U.S. Owes Landowner|$3M for Border Sensors

(CN) - The Court of Federal Claims ordered the federal government to pay a San Diego County landowner more than $3 million in back rent after the Border Patrol installed seismic sensors on several lots along the U.S.-Mexico border in order to catch illegal immigrants.

The Border Patrol had buried the sensors from 1999 through 2009 on 897 acres of land in Otay Mesa owned by the Roque De La Fuente II family. In a 2009 trial, the court found the U.S. government liable for taking an easement on five parcels by installing the sensors, but the parties had vastly different views of what constituted "just compensation."

The landowners claimed that the government owed them more than $23 million in back rent based on comparable real estate deals in the area. The government offered to pay just $100 each for the five parcels based on a "before-and-after" valuation method, arguing that the sensors had no effect on the value of the property.

The Washington, D.C.-based appeals court found the government's numbers far too low, but found the property owner's claim to be "overstated."

The censors amount to a temporary easement, Wheeler concluded, as they would have been removed had the owners wanted to develop the land. He ordered the government to pay an amount equal to a comparable lease.

The two "most comparable leases," he ruled, are two nearby easements used for parachuting: a 79-acre lease for night parachute training by the U.S. Navy at $58 per acre, and an 80-acre lease to a skydiving company at $25 per acre.

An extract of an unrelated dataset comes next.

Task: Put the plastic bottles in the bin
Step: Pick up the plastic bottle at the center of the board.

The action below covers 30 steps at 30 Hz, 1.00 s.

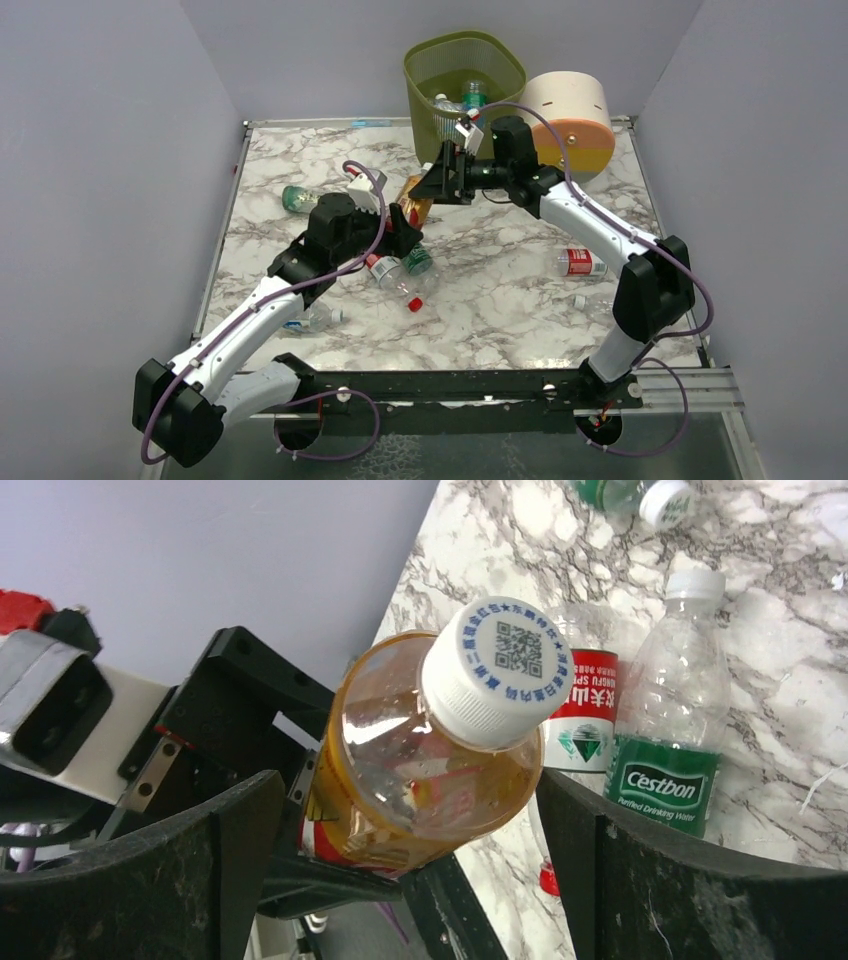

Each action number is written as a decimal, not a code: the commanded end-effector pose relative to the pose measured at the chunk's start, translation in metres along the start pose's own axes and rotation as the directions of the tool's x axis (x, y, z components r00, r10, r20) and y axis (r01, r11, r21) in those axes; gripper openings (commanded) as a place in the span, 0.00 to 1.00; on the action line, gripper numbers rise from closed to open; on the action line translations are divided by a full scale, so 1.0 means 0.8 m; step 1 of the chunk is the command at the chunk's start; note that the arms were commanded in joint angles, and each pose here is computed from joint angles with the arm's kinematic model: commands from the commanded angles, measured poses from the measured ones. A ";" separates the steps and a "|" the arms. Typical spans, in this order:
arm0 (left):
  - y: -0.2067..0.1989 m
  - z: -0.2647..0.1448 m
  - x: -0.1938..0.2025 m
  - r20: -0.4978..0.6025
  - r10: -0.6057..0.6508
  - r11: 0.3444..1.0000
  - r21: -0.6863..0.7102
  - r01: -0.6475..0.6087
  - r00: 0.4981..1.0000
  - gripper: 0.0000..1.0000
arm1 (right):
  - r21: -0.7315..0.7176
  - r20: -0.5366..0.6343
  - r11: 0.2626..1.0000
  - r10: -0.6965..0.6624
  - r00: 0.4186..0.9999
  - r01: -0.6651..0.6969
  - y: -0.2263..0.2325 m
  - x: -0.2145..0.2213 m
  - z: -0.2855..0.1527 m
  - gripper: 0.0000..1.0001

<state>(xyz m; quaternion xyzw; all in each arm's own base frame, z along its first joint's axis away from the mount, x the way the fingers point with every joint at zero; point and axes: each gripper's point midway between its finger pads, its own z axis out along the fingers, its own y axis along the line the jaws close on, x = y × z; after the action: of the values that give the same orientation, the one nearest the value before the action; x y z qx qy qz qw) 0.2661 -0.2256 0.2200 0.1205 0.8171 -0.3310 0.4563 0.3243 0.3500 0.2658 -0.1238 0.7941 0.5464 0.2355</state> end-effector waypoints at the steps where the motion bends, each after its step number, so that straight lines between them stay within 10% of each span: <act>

Wheeler took the average of both leases to come up with $41.50 per acre and ordered the government to pay the land owner $3,043,051.

"Parachuters obviously cannot predict with precision where they will land on the leased property, so greater acreage is leased than will actually be occupied or used at any one time," Wheeler wrote.

"Similar to these two broad but minimally intrusive leases, the government has taken an expansive easement over plaintiffs' property to place and access a small device. Thus, the court finds it most appropriate to use the rental rates of these properties, leased for activities similar in scope to those being carried out by the government on plaintiffs' property.